The problem is that while functional dependencies let us conclude equalities from pairs of instances, it doesn’t do us any good if there’s a single instance. So we need a way to reflect the equalities in a way that can be pattern-matched on. If your GADT senses are going off, that’s a good thing.

Computing with Evidence

This is terribly boring to do and what motivated me to add type functions to Amulet in the first place, but the solution here is to have a GADT that mirrors the structure of the class instances, and make the instances compute that. Then, in our append function, we can match on this evidence to reveal equalities to the type checker.

type add_ev 'k 'n 'm =
  | AddZ : add_ev Z 'a 'a
  | AddS : add_ev 'a 'b 'c -> add_ev (S 'a) 'b (S 'c)

class add 'a 'b 'c | 'a 'b -> 'c begin
  val ev : add_ev 'a 'b 'c
end

instance add Z 'a 'a begin
  let ev = AddZ
end

instance add 'a 'b 'c => add (S 'a) 'b (S 'c) begin
  let ev = AddS ev
end

Now we can write vector append using the add_ev type.

let append' (ev : add_ev 'n 'm 'k)
            (xs : vect 'n 'a)
            (ys : vect 'm 'a)
  : vect 'k 'a =
    match ev, xs with
    | AddZ, Nil -> ys
    | AddS p, Cons (x, xs) -> Cons (x, append' p xs ys)
and append xs ys = append' ev xs ys

This type-checks and we’re done.

Functions on Types: Programming with Closed Type Functions

Look, duplicating the structure of a type class at the value level just so the compiler can figure out equalities is stupid. Can’t we make it do that work instead? Enter closed type functions.

type function (+) 'n 'm begin
  Z + 'n = 'n
  (S 'k) + 'n = S ('k + 'n)
end

This declaration introduces the type constructor (+) (usually written infix) and two rules for reducing types involving saturated applications of (+). Type functions, unlike type classes which are defined like Prolog clauses, are defined in a pattern-matching style reminiscent of Haskell.

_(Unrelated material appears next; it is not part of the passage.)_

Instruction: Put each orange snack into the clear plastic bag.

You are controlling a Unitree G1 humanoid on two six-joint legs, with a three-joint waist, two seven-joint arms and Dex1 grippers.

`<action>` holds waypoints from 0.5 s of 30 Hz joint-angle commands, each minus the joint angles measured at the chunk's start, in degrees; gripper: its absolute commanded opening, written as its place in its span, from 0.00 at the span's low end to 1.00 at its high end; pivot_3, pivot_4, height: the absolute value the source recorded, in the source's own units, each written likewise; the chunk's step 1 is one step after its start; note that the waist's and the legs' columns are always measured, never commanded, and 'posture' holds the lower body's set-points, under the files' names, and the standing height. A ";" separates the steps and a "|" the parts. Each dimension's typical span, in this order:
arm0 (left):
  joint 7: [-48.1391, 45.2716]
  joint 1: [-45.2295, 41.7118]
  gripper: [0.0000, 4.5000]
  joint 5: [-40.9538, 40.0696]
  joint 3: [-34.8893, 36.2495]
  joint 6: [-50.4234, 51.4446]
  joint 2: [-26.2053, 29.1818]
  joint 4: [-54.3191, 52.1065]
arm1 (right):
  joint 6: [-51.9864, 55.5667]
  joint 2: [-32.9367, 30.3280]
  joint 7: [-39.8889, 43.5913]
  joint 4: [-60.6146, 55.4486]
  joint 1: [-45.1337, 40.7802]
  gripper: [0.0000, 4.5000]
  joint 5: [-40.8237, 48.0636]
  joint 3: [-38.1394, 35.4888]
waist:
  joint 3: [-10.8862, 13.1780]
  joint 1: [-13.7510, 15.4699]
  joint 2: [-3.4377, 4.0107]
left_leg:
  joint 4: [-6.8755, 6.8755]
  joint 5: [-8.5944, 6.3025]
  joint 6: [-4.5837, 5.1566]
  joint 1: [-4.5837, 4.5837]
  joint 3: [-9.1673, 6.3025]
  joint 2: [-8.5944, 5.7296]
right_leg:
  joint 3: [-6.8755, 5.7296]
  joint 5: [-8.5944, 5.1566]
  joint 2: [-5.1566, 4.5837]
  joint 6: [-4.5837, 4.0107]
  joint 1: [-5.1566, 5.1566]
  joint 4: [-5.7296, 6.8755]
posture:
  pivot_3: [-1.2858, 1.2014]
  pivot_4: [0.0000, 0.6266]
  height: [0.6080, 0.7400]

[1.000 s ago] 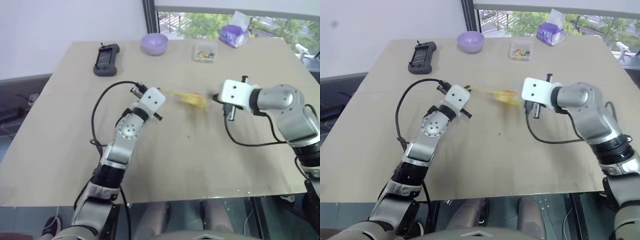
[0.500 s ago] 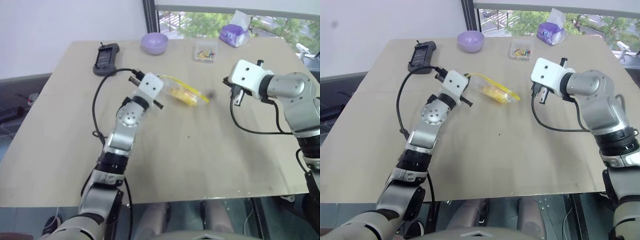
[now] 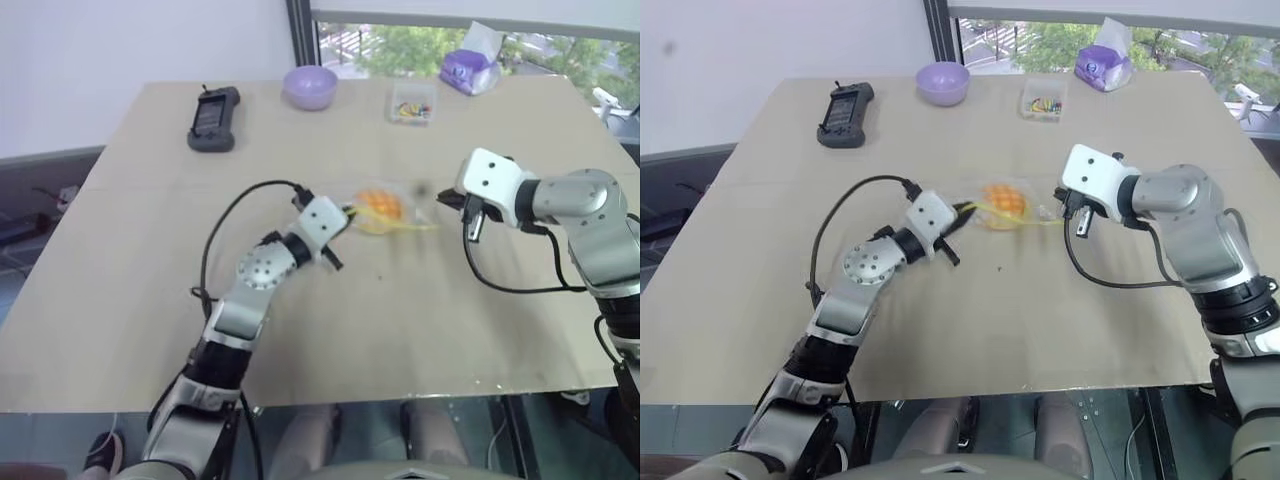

Each type function has a set of (potentially overlapping) equations, and the compiler will reduce an application using an equation as soon as it’s sure that equation is the only possible equation based on the currently-known arguments.

Using the type function (+) we can use our original implementation of append and have it type-check:

let append (xs : vect 'n 'a) (ys : vect 'k 'a) : vect ('n + 'k) 'a =
  match xs with
  | Nil -> ys
  | Cons (x, xs) -> Cons (x, append xs ys)
let ys = append (Cons (1, Nil)) (Cons (2, Cons (3, Nil)))

Now, a bit of a strange thing is that Amulet reduces type family applications as lazily as possible, so that ys above has type vect (S Z + S (S Z)) int. In practice, this isn’t an issue, as a simple ascription shows that this type is equal to the more orthodox vect (S (S (S Z))) int.

let zs : vect (S (S (S Z))) int = ys

Internally, type functions do pretty much the same thing as the functional dependency + evidence approach we used internally. Each equation gives rise to an equality axiom, represented as a constructor because our intermediate language pretty much lets constructors return whatever they damn want.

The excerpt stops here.